> Luxottica is expensive and uses their vertically integrated monopoly power to keep competitors like Oakley out.
The eyewear market is weird because opticians use free eye exams as a loss leader to sell expensive frames, and if you have insurance then the insurance is paying and customers aren't sensitive to price, so the market selects for expensive high margin frames even though they're an inexpensive commodity with low barriers to entry. (This is a primary reason why healthcare is so expensive in general.)
The scale advantage then isn't low "price" (because the market selects for a specific high price, namely the limit on what insurance will pay), rather the advantage is lower cost which leaves the seller with more to spend on marketing etc.
And this leaves a niche for the likes of Warby Parker to capture the segment of the market which is paying out of pocket and is actually sensitive to price.

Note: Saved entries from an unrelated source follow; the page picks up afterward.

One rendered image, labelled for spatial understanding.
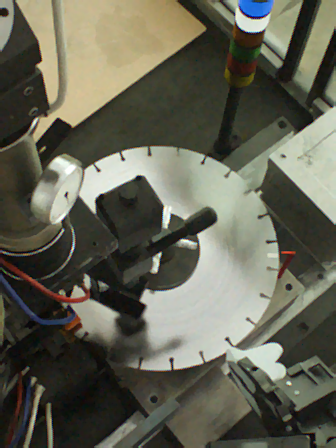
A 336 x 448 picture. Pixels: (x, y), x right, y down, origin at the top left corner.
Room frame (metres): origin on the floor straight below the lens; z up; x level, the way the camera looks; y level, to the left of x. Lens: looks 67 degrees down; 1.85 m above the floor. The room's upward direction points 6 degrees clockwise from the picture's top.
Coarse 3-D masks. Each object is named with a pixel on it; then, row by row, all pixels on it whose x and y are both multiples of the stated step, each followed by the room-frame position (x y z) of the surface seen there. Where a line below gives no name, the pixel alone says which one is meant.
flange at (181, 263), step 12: (168, 228) 0.38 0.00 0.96; (192, 240) 0.37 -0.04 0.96; (168, 252) 0.34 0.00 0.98; (180, 252) 0.34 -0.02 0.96; (192, 252) 0.35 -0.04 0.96; (168, 264) 0.33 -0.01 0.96; (180, 264) 0.33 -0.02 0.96; (192, 264) 0.33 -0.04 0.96; (144, 276) 0.31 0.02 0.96; (156, 276) 0.31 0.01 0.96; (168, 276) 0.31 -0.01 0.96; (180, 276) 0.31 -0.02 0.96; (156, 288) 0.29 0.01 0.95; (168, 288) 0.30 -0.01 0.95
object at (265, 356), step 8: (264, 344) 0.21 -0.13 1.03; (272, 344) 0.21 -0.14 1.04; (232, 352) 0.20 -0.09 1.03; (240, 352) 0.20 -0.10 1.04; (248, 352) 0.20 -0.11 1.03; (256, 352) 0.20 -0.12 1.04; (264, 352) 0.20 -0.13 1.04; (272, 352) 0.20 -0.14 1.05; (280, 352) 0.20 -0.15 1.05; (232, 360) 0.19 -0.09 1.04; (256, 360) 0.19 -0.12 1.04; (264, 360) 0.19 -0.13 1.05; (272, 360) 0.19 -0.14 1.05; (240, 368) 0.18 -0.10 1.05; (264, 368) 0.18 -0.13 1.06; (272, 368) 0.18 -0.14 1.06; (272, 376) 0.17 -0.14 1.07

> Coke, where it controls the market it does so by controlling distribution, menus, and retail space, not by offering cheaper products.
But it still sells at competitive prices. Having retail space gives them volume, not pricing power.
> These are not monopiles. They are more akin to standards. It's like saying the kilogram has a monopoly. It's kind of true if you play with the meaning of the word a bit, but in terms of markets, there is no monopoly power.
That's the point. They have overwhelming market share but minimal market power. If suddenly Linux cost a lot of money, people would switch to BSD.